Jesus’ triumphal entry into Jerusalem is recorded in all four gospels, and each includes some different detail about what the crowds cried out as he came. All of the gospels except for Luke record that the crowd cries out, “Hosanna”—which means “save now” or “rescue us.”
But what did they expect Him to save them from? Most were not thinking about sin or spiritual renewal. They weren’t anticipating a cross or a resurrection. Even His closest followers, though told what would come, responded to His arrest with panic and to His death with despair—not expectation. The crowd was looking for a king, but the kind who would overthrow the Roman Empire and restore Israel to its former glory—something like the days of David. They wanted a return to the “good old days.”

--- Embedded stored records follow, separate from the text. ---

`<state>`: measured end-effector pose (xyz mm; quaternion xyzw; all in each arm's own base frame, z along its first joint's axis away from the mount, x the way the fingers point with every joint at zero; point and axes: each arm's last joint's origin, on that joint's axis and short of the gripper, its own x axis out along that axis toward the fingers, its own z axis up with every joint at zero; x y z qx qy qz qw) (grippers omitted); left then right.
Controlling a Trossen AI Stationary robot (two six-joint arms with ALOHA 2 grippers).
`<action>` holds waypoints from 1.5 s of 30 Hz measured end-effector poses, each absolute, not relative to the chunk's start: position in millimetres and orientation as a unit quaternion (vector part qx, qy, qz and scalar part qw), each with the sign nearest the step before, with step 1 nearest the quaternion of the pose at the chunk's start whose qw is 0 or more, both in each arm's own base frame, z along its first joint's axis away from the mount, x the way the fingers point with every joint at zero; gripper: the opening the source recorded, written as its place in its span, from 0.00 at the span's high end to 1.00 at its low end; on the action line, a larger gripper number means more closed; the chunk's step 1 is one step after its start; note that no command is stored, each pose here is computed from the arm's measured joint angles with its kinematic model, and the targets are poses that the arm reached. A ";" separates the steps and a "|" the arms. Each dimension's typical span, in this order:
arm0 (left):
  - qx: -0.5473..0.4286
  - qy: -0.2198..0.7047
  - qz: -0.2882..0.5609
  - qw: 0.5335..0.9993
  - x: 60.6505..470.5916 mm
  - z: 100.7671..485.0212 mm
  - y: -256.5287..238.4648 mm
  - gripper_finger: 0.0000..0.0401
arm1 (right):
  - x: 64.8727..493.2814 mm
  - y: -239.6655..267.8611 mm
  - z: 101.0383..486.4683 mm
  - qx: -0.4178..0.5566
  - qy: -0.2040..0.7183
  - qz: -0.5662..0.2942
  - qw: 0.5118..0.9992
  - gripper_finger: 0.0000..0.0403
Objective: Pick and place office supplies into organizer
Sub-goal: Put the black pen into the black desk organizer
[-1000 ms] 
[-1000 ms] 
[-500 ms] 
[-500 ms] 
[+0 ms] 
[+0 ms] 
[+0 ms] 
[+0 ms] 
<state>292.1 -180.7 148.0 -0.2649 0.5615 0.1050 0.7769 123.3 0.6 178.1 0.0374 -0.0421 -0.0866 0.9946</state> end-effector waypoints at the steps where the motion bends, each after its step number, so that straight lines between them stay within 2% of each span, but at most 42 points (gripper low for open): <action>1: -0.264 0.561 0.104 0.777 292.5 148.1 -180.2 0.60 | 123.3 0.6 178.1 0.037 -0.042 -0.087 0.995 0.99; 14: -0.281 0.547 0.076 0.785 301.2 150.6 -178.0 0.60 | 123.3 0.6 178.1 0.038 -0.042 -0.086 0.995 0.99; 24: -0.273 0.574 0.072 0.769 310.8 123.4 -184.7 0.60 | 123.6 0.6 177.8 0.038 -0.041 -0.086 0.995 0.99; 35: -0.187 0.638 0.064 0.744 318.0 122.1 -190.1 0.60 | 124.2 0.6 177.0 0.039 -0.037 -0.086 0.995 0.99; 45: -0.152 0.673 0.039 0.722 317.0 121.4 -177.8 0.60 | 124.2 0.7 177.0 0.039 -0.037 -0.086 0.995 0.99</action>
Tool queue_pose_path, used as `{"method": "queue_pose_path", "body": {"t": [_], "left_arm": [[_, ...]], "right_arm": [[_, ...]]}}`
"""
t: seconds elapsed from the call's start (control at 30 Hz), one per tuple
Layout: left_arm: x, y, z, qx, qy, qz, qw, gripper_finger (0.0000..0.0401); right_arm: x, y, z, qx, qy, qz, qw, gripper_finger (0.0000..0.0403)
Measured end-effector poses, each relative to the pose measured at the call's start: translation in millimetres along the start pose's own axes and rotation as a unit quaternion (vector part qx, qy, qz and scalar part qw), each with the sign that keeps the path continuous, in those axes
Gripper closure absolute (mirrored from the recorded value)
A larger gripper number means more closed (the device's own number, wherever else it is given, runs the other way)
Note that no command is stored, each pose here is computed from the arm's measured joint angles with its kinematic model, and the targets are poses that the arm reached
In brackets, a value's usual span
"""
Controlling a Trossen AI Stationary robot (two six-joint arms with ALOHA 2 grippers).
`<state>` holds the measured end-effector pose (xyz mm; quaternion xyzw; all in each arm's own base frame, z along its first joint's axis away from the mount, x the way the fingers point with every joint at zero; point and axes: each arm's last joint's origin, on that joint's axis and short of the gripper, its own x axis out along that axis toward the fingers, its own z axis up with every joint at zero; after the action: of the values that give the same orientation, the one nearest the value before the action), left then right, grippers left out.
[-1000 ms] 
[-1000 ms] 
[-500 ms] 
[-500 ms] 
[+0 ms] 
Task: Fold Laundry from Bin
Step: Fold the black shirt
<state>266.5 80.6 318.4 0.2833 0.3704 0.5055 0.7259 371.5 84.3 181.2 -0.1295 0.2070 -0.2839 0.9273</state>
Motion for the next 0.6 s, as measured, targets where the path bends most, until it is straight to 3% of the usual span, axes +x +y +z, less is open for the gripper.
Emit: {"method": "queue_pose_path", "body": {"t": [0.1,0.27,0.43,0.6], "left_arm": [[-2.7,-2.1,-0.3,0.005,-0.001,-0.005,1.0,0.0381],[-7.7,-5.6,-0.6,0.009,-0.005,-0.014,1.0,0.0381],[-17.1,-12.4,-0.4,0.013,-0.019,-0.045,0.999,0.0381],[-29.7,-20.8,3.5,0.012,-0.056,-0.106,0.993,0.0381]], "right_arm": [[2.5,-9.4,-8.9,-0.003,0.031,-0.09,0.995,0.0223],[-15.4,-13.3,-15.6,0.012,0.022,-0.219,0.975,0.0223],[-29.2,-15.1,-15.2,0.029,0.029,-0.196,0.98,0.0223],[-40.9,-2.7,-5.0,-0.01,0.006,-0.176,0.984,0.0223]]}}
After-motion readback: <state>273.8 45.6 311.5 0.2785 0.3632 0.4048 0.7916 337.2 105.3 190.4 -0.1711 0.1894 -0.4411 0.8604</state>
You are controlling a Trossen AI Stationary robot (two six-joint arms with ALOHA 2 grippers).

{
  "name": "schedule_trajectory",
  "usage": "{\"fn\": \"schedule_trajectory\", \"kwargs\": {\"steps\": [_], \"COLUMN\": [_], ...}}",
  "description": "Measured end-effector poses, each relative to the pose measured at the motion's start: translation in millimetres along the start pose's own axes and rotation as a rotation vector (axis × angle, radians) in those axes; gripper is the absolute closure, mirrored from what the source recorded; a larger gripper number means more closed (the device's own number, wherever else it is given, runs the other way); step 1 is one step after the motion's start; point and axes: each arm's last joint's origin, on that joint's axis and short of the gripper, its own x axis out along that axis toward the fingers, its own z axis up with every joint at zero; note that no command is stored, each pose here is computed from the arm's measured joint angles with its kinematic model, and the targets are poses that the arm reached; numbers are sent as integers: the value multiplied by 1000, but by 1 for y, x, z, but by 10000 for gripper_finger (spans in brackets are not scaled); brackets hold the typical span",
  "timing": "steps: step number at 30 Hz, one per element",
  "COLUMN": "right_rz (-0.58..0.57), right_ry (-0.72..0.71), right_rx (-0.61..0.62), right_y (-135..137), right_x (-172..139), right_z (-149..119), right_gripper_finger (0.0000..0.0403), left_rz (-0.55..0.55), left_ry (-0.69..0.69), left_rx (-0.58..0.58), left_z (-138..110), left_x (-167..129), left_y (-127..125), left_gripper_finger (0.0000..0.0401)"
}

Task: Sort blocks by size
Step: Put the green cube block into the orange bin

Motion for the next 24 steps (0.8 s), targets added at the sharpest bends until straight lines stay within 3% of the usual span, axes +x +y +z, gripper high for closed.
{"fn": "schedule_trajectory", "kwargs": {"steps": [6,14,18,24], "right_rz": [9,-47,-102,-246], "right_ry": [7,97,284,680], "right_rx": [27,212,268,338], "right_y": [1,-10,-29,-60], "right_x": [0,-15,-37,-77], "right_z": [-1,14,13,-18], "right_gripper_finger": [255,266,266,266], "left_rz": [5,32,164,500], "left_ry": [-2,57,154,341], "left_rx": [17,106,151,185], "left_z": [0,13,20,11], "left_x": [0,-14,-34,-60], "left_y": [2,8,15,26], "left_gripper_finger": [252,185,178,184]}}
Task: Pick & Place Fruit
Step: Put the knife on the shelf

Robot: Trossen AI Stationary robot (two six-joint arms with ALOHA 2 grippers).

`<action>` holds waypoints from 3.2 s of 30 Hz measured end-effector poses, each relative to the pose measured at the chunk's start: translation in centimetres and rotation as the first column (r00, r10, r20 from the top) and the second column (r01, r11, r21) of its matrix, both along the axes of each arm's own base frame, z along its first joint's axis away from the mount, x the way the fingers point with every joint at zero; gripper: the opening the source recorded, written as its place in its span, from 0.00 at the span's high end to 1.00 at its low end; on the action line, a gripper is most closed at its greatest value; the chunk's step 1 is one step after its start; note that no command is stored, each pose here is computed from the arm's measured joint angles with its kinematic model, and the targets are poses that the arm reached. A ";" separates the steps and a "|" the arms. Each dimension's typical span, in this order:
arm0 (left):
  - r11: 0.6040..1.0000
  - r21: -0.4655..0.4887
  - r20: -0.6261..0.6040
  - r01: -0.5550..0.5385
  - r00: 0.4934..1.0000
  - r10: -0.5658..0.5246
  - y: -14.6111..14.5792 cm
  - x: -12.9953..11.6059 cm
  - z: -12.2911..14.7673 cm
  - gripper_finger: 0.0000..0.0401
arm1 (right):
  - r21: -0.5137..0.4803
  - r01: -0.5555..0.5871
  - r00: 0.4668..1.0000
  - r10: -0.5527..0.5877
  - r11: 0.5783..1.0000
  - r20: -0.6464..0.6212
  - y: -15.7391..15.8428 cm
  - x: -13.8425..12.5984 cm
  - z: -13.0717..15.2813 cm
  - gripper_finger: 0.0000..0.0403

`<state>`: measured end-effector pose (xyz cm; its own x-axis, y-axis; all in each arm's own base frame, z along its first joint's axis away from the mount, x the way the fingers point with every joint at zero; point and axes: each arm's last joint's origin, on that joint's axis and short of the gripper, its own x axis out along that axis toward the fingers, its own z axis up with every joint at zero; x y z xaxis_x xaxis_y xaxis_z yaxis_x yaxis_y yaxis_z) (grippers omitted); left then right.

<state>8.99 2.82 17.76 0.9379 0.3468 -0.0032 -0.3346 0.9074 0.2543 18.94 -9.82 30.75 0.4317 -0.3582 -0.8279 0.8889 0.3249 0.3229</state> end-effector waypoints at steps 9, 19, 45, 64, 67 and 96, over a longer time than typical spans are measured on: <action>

But Jesus doesn’t ride in on a war horse. He comes on a donkey—humble, peaceful, unexpected. Because He didn’t come to restore what was—He came to make something entirely new.
And that misunderstanding still exists today. Many people come to Christ hoping He will take them back—to who they used to be, to how life used to feel, to a version of themselves before the pain, the addiction, the grief.
But Jesus didn’t come to rewind your life. He came to remake it. Scripture says He makes old things new. He brings dead things to life.
The true disciples, then, are not just the ones who shout “Hosanna” as He enters the city—they are the ones who follow Him out of it. The ones willing to take up their cross, deny themselves, and walk the road that leads through death to life. Because it’s only when the old self is put to death that something new can be raised.
That’s what baptism represents. It’s not just a ritual—it’s a declaration: the old is gone, the new has come. We are not going back. We are being made new.
Romans 6:4 (KJV)
Therefore we are buried with him by baptism into death: that like as Christ was raised up from the dead by the glory of the Father, even so we also should walk in newness of life.
2 Corinthians 5:17 (KJV)
Therefore if any man be in Christ, he is a new creature: old things are passed away; behold, all things are become new.